ABOUT THIS TASK: From the entries below, gather each line containing the word "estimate".

#### INPUT DATA ####

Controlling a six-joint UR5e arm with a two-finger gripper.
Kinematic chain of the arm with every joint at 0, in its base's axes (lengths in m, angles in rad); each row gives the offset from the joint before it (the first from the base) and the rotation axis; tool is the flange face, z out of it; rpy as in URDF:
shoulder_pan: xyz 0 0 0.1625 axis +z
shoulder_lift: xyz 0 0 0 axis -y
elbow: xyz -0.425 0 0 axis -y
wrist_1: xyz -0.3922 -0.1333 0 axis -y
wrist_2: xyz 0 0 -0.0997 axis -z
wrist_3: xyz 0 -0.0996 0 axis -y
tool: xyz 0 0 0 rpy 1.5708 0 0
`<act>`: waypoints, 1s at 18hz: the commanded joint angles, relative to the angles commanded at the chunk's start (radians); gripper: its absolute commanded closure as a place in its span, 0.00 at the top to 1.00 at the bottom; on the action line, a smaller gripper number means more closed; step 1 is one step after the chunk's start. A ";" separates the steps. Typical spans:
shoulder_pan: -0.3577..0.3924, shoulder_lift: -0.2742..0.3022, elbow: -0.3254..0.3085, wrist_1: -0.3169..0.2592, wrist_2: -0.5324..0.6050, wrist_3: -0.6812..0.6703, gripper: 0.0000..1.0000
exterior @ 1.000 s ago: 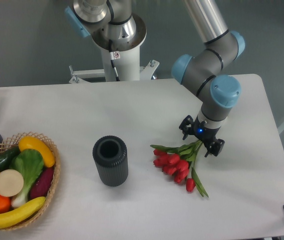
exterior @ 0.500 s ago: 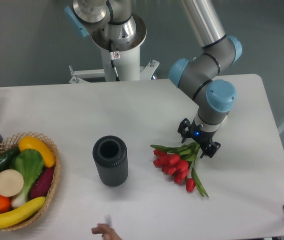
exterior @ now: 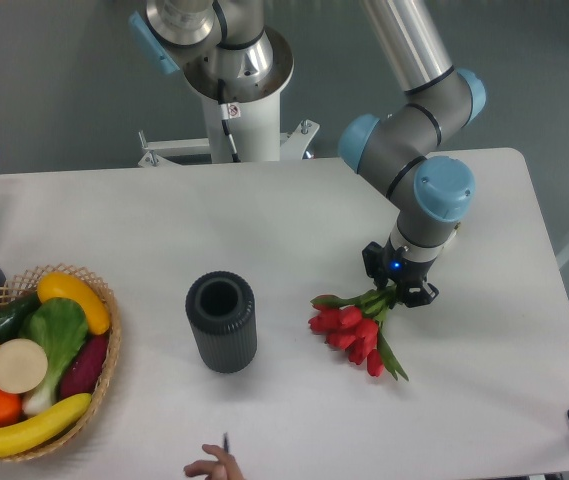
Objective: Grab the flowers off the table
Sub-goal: 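Close the gripper on the tulip stems, then lift the gripped tulip bundle up off the table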
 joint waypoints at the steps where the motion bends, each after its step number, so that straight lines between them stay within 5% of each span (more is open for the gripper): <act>1: 0.000 0.000 0.003 0.000 -0.002 0.000 0.28; 10: 0.014 0.075 0.035 -0.002 -0.046 0.009 0.28; 18: 0.098 0.204 0.069 -0.003 -0.536 -0.083 0.28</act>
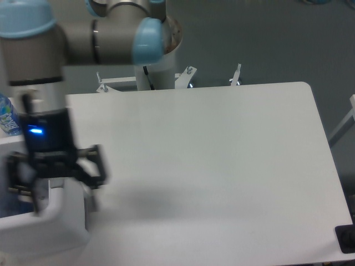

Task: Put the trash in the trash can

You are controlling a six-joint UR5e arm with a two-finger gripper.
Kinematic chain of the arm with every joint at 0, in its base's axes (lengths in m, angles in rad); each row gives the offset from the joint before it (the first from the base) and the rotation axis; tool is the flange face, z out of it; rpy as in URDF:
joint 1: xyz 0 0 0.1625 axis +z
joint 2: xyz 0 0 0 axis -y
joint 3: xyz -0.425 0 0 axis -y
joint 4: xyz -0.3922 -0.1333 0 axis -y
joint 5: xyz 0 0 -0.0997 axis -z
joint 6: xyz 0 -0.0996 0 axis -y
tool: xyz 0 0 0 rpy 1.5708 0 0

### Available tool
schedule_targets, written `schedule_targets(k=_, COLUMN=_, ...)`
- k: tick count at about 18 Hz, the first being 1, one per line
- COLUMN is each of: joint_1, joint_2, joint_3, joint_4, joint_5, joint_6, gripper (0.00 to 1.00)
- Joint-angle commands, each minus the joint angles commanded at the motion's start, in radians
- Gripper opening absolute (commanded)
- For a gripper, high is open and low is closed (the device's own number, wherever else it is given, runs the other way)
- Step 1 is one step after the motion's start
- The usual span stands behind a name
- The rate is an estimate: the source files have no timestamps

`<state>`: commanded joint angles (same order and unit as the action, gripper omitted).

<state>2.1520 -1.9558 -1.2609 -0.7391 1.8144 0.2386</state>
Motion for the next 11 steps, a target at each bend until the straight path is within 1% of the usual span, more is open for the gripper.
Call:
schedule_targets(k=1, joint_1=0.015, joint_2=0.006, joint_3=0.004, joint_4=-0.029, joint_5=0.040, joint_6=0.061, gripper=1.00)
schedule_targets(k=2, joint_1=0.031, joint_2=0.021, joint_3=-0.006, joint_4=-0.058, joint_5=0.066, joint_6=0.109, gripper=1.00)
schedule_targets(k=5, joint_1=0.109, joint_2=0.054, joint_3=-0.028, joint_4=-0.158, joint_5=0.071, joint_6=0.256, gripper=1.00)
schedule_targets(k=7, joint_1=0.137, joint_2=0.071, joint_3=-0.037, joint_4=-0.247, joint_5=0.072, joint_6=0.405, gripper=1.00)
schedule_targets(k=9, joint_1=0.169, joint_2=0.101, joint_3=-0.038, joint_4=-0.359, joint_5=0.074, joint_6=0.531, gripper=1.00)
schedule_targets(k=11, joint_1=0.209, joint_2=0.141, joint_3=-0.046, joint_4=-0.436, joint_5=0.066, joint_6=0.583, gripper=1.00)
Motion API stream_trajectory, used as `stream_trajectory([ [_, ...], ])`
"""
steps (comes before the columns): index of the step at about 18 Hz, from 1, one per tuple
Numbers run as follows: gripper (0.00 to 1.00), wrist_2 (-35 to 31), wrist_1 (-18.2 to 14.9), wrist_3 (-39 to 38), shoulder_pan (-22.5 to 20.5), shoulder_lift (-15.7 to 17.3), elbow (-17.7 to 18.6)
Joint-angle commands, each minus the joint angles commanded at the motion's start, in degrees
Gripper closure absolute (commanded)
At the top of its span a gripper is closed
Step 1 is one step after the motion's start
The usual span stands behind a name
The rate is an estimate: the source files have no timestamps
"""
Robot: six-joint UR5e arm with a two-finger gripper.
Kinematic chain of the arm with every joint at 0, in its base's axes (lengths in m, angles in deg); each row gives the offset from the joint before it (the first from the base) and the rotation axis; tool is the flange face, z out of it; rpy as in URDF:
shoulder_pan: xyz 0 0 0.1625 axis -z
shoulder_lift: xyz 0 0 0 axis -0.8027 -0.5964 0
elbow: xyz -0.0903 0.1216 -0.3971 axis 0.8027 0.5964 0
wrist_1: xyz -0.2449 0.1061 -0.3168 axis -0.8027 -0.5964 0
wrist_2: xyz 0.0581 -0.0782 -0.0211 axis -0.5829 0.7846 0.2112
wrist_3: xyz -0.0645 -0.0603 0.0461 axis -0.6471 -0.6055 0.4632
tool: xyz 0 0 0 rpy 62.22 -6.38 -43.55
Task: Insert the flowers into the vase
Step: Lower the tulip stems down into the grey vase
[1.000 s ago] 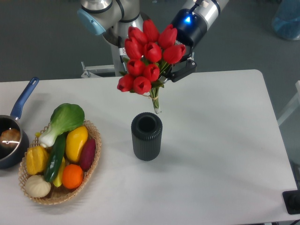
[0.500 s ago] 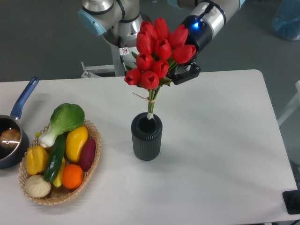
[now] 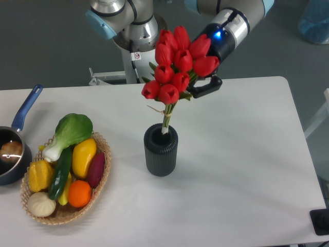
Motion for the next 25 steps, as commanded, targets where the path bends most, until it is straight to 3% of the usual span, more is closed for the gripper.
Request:
stream_trajectory([
  [25, 0.91, -0.09, 0.09, 5.44, 0.44, -1.84, 5.10],
])
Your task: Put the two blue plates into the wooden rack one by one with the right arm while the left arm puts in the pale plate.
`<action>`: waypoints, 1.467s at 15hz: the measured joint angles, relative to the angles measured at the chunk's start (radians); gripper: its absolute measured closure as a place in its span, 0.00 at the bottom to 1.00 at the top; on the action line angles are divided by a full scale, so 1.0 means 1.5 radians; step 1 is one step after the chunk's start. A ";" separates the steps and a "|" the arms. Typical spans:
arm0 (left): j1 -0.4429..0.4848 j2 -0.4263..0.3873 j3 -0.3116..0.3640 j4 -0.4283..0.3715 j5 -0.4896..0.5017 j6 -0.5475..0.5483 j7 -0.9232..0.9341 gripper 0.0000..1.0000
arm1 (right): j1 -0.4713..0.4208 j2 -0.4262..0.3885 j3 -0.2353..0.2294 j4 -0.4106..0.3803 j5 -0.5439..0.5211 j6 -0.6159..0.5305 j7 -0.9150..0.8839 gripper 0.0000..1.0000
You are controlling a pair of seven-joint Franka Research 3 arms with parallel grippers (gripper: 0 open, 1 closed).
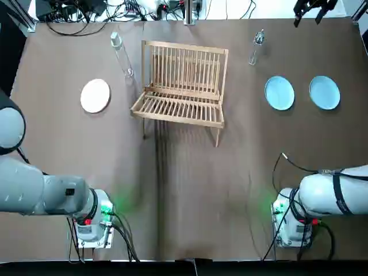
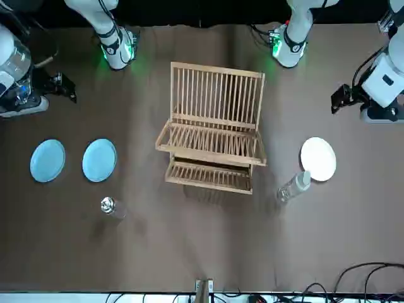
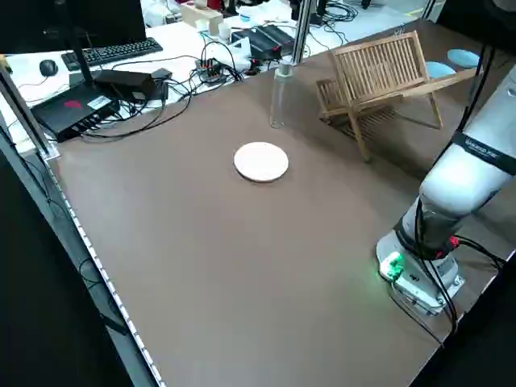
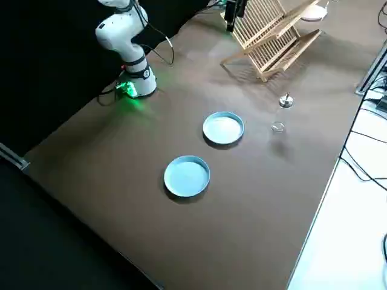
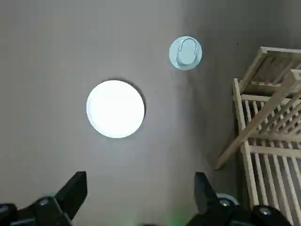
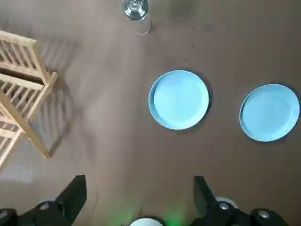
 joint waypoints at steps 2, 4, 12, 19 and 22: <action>0.000 0.000 0.000 0.000 0.000 -0.007 0.002 0.00 | -0.016 -0.005 -0.009 -0.007 0.000 0.003 -0.031 0.00; 0.001 0.000 0.000 -0.001 0.000 -0.012 0.010 0.00 | -0.037 -0.007 -0.016 -0.006 0.000 0.012 -0.050 0.00; 0.134 0.083 0.009 -0.107 0.058 0.064 0.129 0.00 | -0.062 -0.003 -0.018 -0.041 0.000 0.013 -0.060 0.01; 0.208 0.229 0.009 -0.216 0.075 0.307 0.178 0.00 | -0.145 0.214 -0.020 -0.085 0.000 0.162 -0.113 0.06; 0.220 0.330 0.010 -0.210 0.075 0.374 0.175 0.00 | -0.164 0.328 -0.020 -0.081 0.001 0.233 -0.135 0.00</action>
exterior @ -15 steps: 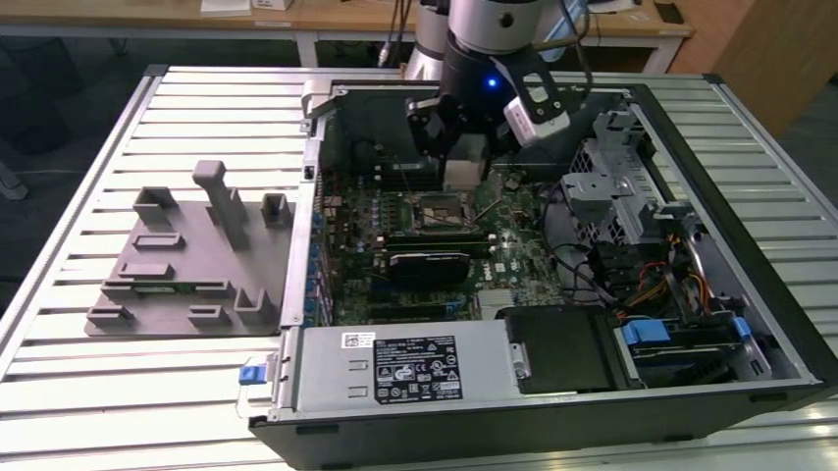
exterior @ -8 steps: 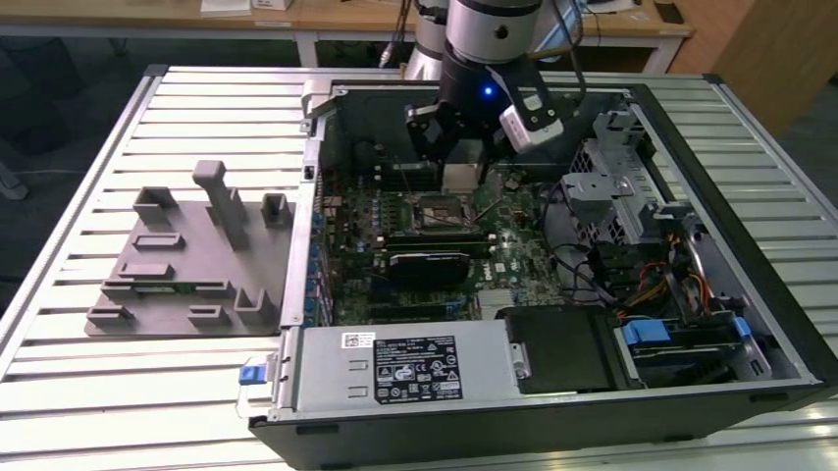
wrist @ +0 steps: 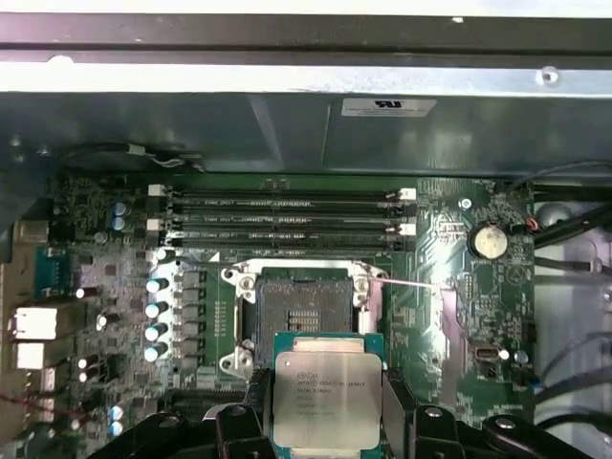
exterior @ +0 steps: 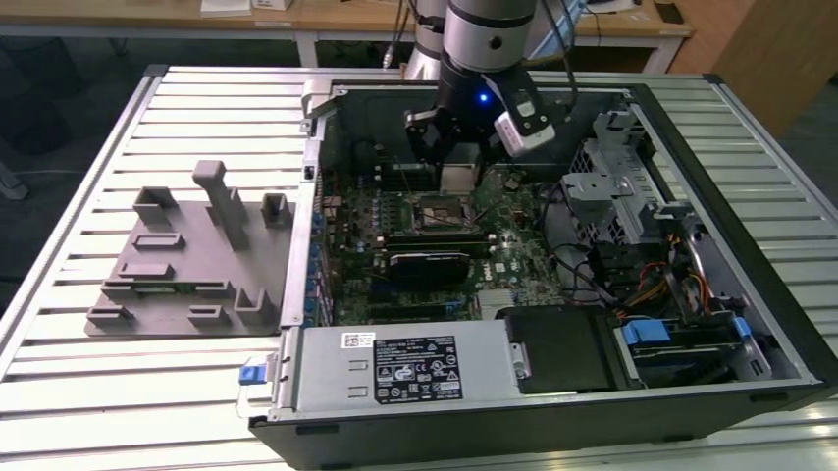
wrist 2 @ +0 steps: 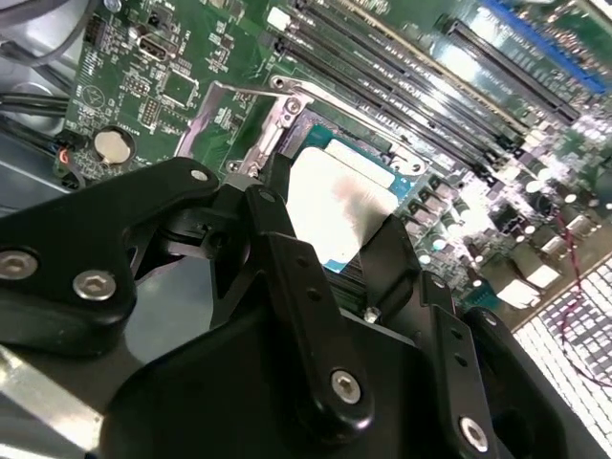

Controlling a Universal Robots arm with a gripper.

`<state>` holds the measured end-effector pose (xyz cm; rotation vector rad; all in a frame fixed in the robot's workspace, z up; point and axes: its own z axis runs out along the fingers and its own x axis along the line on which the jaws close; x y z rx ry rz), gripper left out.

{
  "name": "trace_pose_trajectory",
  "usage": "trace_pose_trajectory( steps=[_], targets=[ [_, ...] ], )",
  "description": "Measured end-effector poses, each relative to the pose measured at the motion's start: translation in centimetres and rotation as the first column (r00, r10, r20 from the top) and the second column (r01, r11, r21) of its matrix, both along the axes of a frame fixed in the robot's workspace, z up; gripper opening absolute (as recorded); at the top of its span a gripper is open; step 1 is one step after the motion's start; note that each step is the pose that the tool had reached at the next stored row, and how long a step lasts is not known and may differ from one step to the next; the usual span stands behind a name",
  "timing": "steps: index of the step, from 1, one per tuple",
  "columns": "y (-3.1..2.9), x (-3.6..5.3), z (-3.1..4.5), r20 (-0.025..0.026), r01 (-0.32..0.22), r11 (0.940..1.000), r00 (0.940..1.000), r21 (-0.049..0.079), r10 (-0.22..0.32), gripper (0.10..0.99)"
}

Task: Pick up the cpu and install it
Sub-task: 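Pick up the cpu and move it towards the insertion slot, then place the cpu into insertion slot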

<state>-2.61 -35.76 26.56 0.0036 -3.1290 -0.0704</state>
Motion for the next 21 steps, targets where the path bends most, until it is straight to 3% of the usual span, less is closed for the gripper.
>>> trace_pose_trajectory(
  steps=[11, 21],
  targets=[
    [0.39, -0.54, -1.94, 0.0021, -0.001, 1.0000, 1.0000, 0.000, 0.001, 0.541],
    [0.39, -0.54, -2.04, 0.0021, -0.001, 1.0000, 1.0000, 0.000, 0.001, 0.541]
  ],
)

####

THE COMPLETED TASK:
- The rate is an estimate: the source files have no timestamps
The rate is an estimate: the source files have no timestamps

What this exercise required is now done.